Aller au contenu principal
Émilienne d'Alençon

Émilienne d'Alençon

Lieu de conservation : musée d’Orsay (Paris)
site web

Date de création : Vers 1900

Date représentée :

H. : 13,5 cm

L. : 9,5 cm

Photographe : Atelier Reutlinger.

Épreuve sur papier albuminé contrecollée sur carton.

Domaine : Photographies

© RMN-Grand Palais (musée d'Orsay) / Hervé Lewandowski

Lien vers l'image

PHO2001-11-59 - PHO 2001 11 59

Splendeurs et misères d’une courtisane : Émilienne d’Alençon

Date de publication : Août 2011

Auteur : Gabriella ASARO

La photographie au service d’une cocotte de haut vol

Contrairement aux hétaïres grecques, les courtisanes de la Belle Époque n’ont pas besoin d’être cultivées et raffinées pour accéder au rang de cocottes de haut vol : tel est le cas d’Émilienne d’Alençon, qui s’affirme dans le demi-monde parisien grâce à sa beauté et à la notoriété que lui apportent ses amants illustres et le recours à la photographie, qui diffuse son effigie à l’échelle internationale.

Née Émilie André, à Paris, le 18 juillet 1869, fille d’une concierge de la rue des Martyrs, la future Émilienne d’Alençon reçoit son pseudonyme de la prostituée Laure de Chiffreville, qui lui prédit une brillante carrière. Lancée par l’« intrépide vide-bouteilles » Charles Desteuque, chroniqueur du Gil Blas, Émilienne se produit comme dresseuse de lapins au Cirque d’Été et fréquente les lieux favoris du demi-monde parisien : le bois de Boulogne, Chez Maxim’s, les théâtres. Entre 1889 et 1892, la jeune femme devient une célébrité grâce à sa liaison avec le jeune duc Jacques d’Uzès qui veille à son instruction dans le vain espoir de l’épouser ; envoyé au Congo par sa famille qui s’oppose fermement à cette mésalliance, le jeune duc meurt en 1893. Émilienne d’Alençon consolide sa renommée de grande cocotte en séduisant le roi des Belges Léopold II, le prince de Galles et futur roi Édouard VII, et le Kaiser Guillaume II, et en rivalisant avec la Belle Otero, Cléo de Mérode et Liane de Pougy. Avec Liane, Émilienne noue une liaison amoureuse que le Gil Blas relate de manière fort caricaturale : il annonce le mariage des deux cocottes et l’arrivée imminente d’un enfant.
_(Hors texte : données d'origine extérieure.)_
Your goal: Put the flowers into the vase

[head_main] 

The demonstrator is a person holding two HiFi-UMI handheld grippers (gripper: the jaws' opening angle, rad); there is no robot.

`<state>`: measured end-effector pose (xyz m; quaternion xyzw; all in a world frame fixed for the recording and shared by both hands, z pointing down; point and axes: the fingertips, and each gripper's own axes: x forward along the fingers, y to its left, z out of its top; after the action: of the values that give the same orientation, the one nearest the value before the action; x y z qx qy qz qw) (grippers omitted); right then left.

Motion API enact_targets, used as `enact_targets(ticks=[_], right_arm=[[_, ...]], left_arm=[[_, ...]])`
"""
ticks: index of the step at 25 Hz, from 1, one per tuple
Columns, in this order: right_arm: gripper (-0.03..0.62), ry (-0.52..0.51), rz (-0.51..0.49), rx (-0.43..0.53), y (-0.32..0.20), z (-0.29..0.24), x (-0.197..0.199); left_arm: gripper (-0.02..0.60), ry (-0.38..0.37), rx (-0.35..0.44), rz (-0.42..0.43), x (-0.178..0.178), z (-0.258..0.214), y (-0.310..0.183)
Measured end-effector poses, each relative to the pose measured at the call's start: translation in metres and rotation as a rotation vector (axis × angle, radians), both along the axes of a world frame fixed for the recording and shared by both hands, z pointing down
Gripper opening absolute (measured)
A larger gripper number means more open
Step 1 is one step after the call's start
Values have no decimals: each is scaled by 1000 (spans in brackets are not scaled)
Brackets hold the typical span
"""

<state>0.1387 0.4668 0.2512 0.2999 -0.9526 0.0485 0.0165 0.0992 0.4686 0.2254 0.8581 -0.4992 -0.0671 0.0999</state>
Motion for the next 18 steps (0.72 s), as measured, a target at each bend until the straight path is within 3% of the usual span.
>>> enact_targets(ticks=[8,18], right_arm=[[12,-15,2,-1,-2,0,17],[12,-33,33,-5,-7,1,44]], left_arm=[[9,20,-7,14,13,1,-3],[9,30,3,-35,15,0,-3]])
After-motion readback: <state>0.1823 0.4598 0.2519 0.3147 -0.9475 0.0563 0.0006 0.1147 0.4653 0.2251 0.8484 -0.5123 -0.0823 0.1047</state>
Si les chroniqueurs mondains influent considérablement sur la notoriété des « grandes horizontales », ce sont les photographes qui leur assurent un succès international : la diffusion des portraits photographiques, qui permet à des véritables artistes du spectacle, comme Sarah Bernhardt ou Réjane, de consolider leur renommée, est d’autant plus indispensable pour les demi-mondaines qui, à défaut d’un véritable talent, misent tout sur leur beauté. Outre leurs richissimes amants, les séductrices de la Belle Époque ont en fait besoin d’une foule d’admirateurs anonymes qui, en collectionnant les reproductions de leurs portraits photographiques, contribuent à accroître leur renommée de « femmes fatales ».

Le spectacle de la beauté

Émilienne d’Alençon confie son image aux soins des meilleurs ateliers photographiques de Paris, où elle pose aussi bien en tenue élégante qu’en costume de scène.
Réalisée par l’atelier Reutlinger vers 1900, cette photographie montre la jeune femme dans le costume qu’elle porte sur la scène des Folies-Bergère dans La Belle et la Bête : Émilienne, racontent les chroniques, « fait semblant de jouer de la mandoline pour accompagner des couplets égrillards, qu’elle détaille d’une voix innocente ». Cette « innocence » est aussi la protagoniste de ce cliché, où « la Belle » penche la tête d’un air rêveur, les mains posées sur sa mandoline. Si le costume d’Émilienne est assez simple, les bijoux qu’elle porte révèlent sa coquetterie ; quant au charme du modèle, il est parfaitement décrit par un chroniqueur : « Son nez insolemment camard, et pourtant adorable dans son effronterie, est chevauché par les plus beaux yeux du monde, des yeux clairs, malins, qui peuvent être rangés dans la catégorie des agents provocateurs […] Sa bouche, tordue de moues d’enfant gâté, ou retroussée par des sourires de sainte-nitouche, appelle irrésistiblement le baiser, comme la rose invite l’abeille et comme le Nord attire l’aimant. »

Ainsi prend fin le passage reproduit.